About this task: When you reach the line containing "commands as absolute", begin reproducing the material exactly, stop after the line containing "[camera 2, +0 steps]", and leave out any pictures along the way.

Information given:

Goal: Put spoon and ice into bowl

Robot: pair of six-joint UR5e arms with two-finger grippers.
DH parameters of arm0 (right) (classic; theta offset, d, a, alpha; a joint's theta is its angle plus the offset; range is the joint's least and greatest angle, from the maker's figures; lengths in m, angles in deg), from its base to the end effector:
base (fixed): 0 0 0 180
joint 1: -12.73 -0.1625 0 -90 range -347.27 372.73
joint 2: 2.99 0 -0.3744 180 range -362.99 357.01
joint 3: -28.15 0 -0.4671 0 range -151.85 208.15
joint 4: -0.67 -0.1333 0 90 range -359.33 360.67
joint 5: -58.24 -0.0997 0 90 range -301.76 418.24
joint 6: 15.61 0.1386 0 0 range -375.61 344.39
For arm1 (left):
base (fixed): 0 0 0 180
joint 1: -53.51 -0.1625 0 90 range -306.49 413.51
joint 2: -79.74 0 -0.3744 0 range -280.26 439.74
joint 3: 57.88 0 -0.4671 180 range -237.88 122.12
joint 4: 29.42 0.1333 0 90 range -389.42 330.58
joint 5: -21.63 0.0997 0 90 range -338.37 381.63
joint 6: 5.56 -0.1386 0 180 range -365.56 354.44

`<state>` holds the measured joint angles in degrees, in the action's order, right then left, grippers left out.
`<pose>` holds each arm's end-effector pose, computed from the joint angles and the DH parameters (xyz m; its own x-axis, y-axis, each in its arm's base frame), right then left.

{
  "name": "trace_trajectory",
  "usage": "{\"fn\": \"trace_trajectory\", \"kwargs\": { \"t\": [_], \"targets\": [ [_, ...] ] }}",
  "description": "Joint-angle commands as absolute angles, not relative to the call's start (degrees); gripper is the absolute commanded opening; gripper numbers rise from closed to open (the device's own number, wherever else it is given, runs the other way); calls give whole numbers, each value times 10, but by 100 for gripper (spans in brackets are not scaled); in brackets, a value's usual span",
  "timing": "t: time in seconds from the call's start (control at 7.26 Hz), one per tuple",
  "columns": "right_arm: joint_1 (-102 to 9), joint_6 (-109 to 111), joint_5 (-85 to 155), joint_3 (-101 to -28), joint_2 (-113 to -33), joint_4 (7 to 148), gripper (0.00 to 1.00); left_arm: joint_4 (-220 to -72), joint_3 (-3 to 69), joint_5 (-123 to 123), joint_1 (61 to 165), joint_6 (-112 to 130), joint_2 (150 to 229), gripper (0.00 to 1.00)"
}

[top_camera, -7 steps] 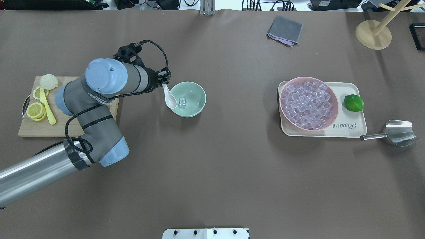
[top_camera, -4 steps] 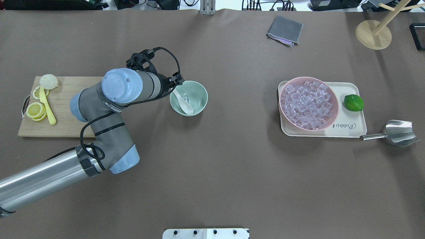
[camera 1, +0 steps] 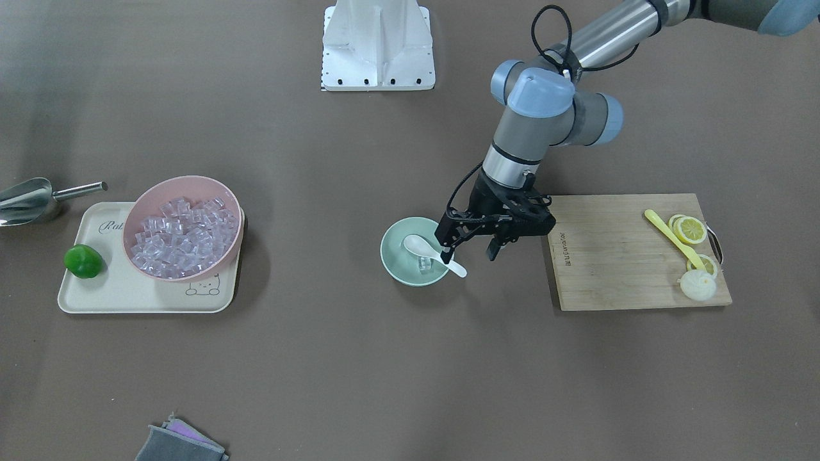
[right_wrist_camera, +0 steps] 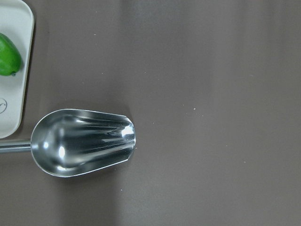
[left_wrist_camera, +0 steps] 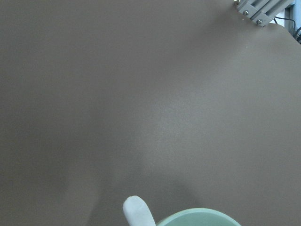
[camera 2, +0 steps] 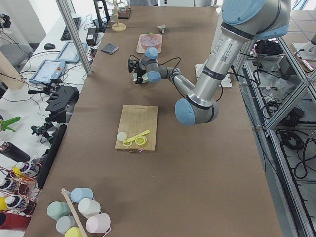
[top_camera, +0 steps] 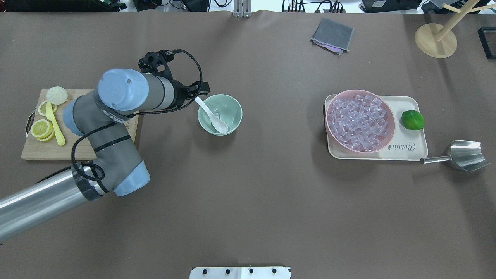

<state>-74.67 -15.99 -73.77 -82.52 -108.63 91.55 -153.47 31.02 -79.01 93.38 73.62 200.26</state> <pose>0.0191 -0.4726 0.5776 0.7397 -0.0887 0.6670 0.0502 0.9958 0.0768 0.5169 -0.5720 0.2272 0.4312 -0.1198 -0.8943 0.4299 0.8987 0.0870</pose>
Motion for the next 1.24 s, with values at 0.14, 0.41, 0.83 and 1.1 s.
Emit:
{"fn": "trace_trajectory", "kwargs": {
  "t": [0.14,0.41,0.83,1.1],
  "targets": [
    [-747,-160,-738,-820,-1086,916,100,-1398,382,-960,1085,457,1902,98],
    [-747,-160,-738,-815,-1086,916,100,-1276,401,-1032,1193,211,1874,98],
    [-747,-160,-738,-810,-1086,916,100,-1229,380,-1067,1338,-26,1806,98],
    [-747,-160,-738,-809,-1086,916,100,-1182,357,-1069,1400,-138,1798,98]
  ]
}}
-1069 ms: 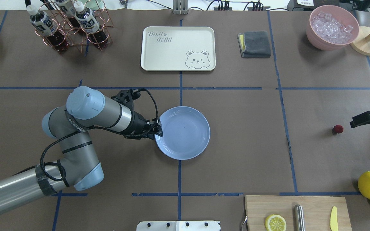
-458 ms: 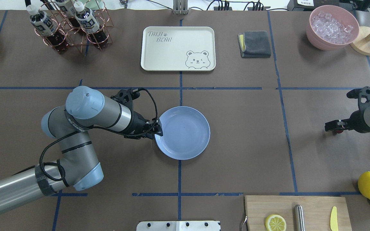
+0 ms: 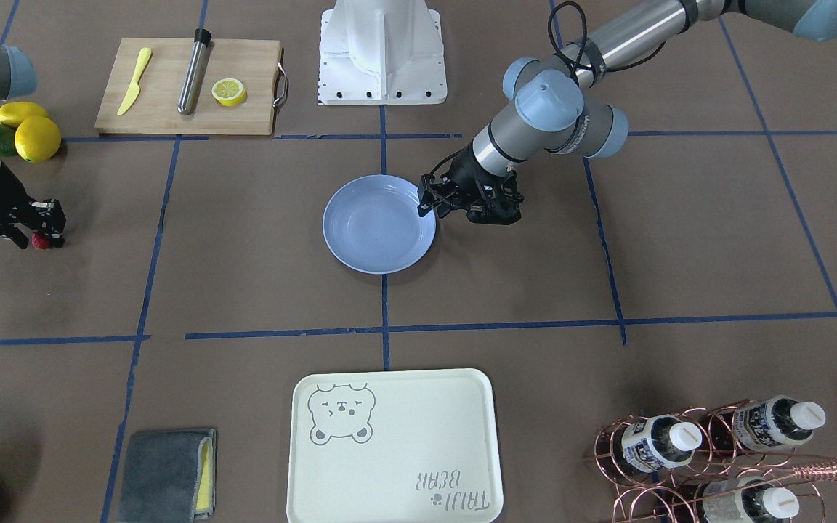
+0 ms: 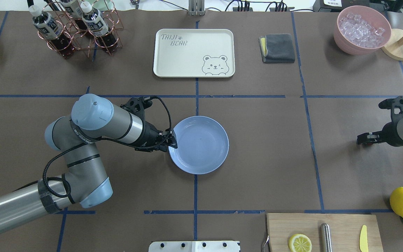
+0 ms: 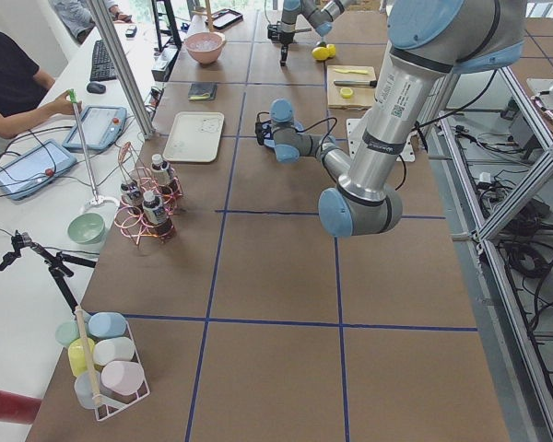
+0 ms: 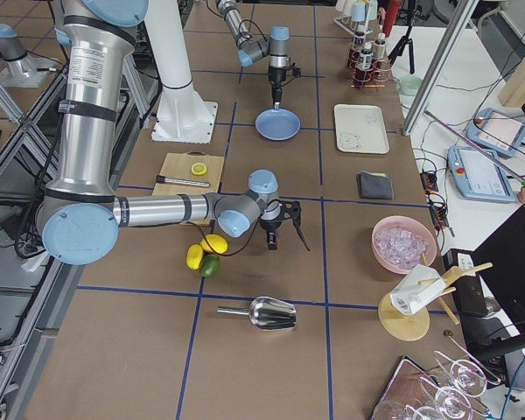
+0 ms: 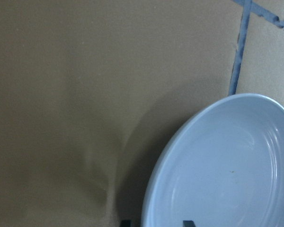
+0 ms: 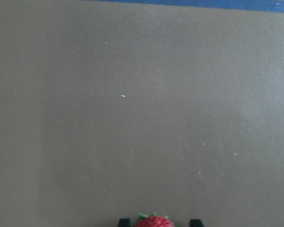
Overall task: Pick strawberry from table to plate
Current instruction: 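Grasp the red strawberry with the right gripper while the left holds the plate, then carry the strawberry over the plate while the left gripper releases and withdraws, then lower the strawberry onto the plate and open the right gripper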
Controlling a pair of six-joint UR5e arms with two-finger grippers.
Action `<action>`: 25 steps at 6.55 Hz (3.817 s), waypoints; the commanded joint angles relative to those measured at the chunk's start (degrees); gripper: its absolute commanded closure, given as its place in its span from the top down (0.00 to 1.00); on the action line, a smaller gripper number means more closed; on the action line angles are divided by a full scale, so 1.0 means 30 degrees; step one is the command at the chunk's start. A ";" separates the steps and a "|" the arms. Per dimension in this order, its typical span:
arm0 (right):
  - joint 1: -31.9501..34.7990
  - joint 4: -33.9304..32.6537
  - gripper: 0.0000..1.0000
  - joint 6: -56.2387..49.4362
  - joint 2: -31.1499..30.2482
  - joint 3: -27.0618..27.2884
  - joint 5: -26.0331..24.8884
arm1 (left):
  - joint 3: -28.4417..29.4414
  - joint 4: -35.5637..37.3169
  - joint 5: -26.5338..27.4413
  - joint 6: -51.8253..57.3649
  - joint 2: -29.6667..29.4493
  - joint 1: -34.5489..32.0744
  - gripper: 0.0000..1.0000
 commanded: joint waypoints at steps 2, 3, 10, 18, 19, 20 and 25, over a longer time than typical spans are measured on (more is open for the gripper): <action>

Problem solution:
  "description": "Joint-angle commands as absolute angles, not relative to the call's start (degrees); gripper is the absolute commanded opening; gripper numbers rise from closed to open (the device's own number, wherever else it is given, runs the other way); calls give whole numbers, each value times 10, but by 100 for gripper (spans in brackets are not scaled); in brackets, a value's usual span",
  "timing": "t: time in seconds from the call's start (control at 7.26 Hz), one per tuple",
  "columns": "right_arm: joint_1 (-102 to 9), joint_6 (-109 to 111), joint_5 (-85 to 155), joint_3 (-101 to -28), joint_2 (-113 to -33), joint_4 (7 to 148), gripper (0.00 to 1.00); left_arm: joint_4 (-220 to -72), joint_3 (-3 to 69), joint_5 (-123 to 123), joint_1 (61 to 165), joint_6 (-112 to 130), joint_2 (150 to 229), gripper (0.00 to 1.00)"
}

[top_camera, -7 steps] 
[top_camera, -4 steps] 
[camera 1, +0 steps] 
[right_wrist_camera, +0 steps] 
[left_wrist_camera, +0 steps] 
[camera 2, +0 steps] 

With this, the exercise is complete.